Task objective> The reply should be one number: how many lines of the data below contain "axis".

Given records>
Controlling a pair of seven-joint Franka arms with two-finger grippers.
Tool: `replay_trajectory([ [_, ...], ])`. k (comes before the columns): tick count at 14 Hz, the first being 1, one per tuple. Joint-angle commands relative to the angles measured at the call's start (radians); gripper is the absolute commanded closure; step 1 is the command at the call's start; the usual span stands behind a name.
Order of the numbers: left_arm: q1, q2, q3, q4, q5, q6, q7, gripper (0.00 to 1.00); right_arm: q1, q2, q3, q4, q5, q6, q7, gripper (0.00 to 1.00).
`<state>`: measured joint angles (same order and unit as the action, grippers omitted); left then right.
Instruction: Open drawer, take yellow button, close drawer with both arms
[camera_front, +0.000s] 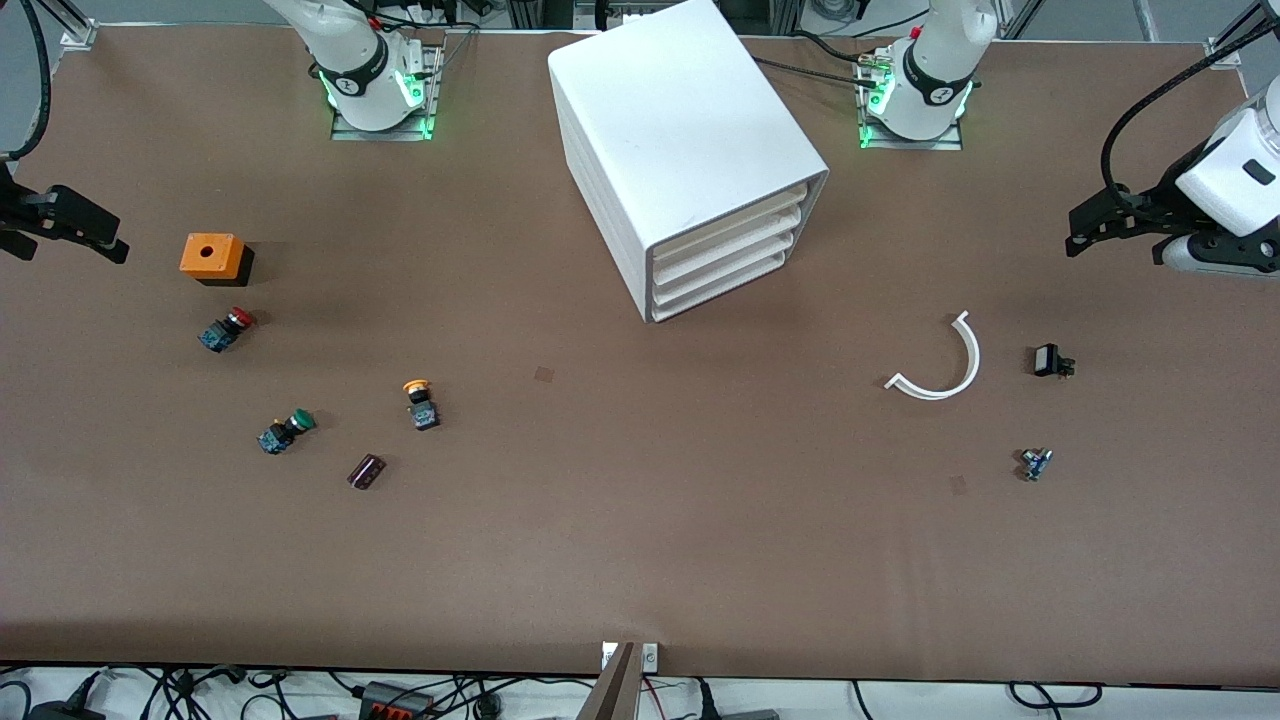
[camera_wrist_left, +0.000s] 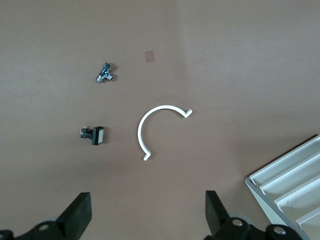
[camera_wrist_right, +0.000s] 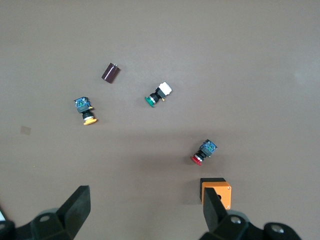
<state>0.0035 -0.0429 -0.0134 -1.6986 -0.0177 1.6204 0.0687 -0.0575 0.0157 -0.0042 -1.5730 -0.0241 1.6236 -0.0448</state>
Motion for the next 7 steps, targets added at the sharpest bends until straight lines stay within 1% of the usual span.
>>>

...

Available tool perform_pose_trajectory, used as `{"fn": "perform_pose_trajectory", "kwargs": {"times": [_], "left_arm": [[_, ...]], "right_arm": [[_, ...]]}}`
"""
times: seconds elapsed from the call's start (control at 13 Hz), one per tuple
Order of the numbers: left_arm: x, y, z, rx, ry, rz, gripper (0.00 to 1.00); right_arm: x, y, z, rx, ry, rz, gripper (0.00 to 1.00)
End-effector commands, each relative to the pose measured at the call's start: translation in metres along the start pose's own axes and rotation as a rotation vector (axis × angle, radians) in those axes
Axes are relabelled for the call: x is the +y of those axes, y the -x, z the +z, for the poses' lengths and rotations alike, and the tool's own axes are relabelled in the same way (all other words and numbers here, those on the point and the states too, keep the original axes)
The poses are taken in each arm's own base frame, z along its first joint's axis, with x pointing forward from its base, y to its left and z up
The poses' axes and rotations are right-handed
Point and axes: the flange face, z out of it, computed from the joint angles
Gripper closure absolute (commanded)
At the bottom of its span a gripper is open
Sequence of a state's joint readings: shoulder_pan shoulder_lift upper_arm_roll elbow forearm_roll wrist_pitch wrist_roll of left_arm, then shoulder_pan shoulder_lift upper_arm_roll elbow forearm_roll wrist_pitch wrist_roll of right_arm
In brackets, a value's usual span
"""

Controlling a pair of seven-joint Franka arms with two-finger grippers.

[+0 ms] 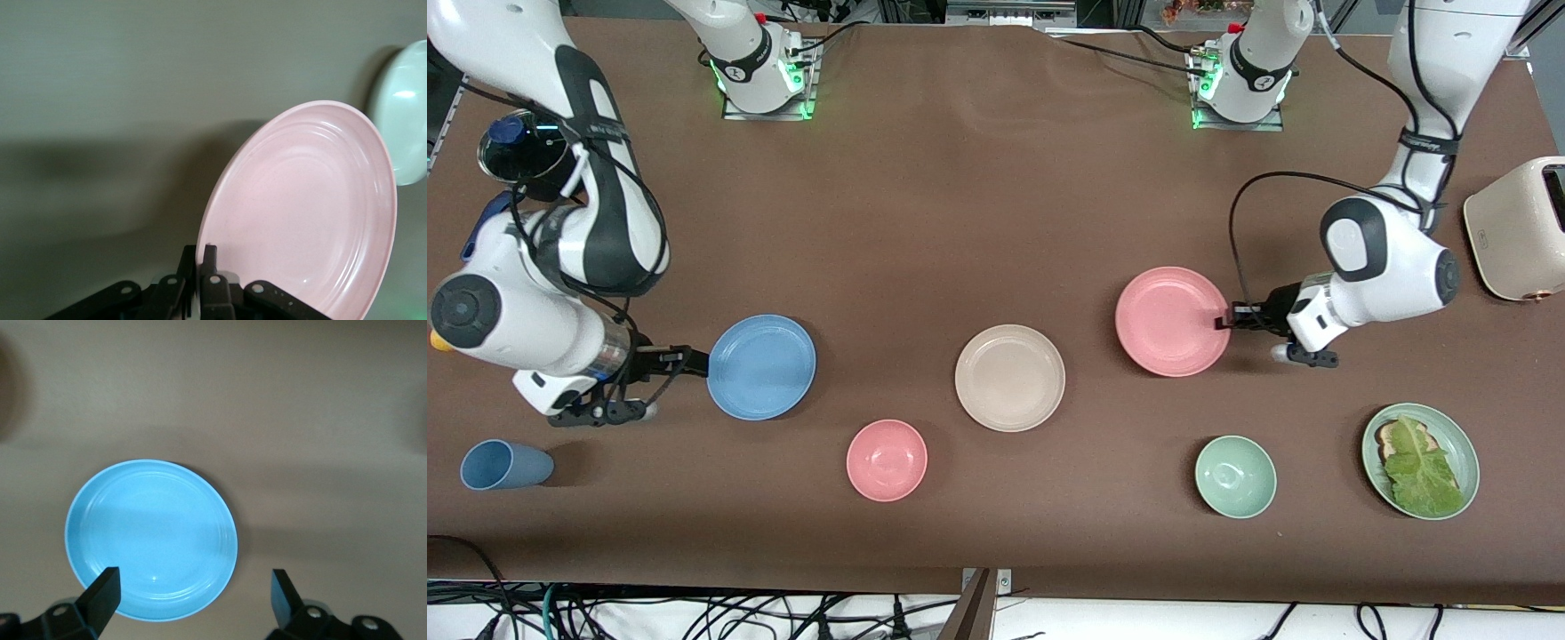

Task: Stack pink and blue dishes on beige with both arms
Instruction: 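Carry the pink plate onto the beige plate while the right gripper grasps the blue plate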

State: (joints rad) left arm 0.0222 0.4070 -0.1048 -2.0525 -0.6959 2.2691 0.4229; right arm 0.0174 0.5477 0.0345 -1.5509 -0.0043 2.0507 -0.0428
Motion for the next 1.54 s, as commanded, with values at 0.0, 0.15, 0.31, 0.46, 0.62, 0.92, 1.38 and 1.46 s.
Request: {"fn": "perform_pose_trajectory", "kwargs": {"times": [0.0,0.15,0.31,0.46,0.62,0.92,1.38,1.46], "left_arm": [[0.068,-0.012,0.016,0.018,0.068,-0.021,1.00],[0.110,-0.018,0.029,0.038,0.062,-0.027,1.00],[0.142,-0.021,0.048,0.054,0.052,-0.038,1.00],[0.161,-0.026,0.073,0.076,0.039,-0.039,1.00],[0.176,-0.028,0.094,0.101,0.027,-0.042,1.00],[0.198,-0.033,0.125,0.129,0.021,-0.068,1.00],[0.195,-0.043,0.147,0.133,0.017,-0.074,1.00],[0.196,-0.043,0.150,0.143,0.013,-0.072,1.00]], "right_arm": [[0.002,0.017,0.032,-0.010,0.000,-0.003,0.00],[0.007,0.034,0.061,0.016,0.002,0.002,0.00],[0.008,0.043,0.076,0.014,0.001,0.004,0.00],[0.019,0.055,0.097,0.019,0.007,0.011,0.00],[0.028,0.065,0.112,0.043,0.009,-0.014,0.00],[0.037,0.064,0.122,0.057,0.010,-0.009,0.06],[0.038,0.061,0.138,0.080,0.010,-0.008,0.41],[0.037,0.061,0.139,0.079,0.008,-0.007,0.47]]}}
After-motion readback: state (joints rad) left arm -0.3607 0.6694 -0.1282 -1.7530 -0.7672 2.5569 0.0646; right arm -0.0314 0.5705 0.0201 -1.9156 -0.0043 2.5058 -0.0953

Solved exercise> 2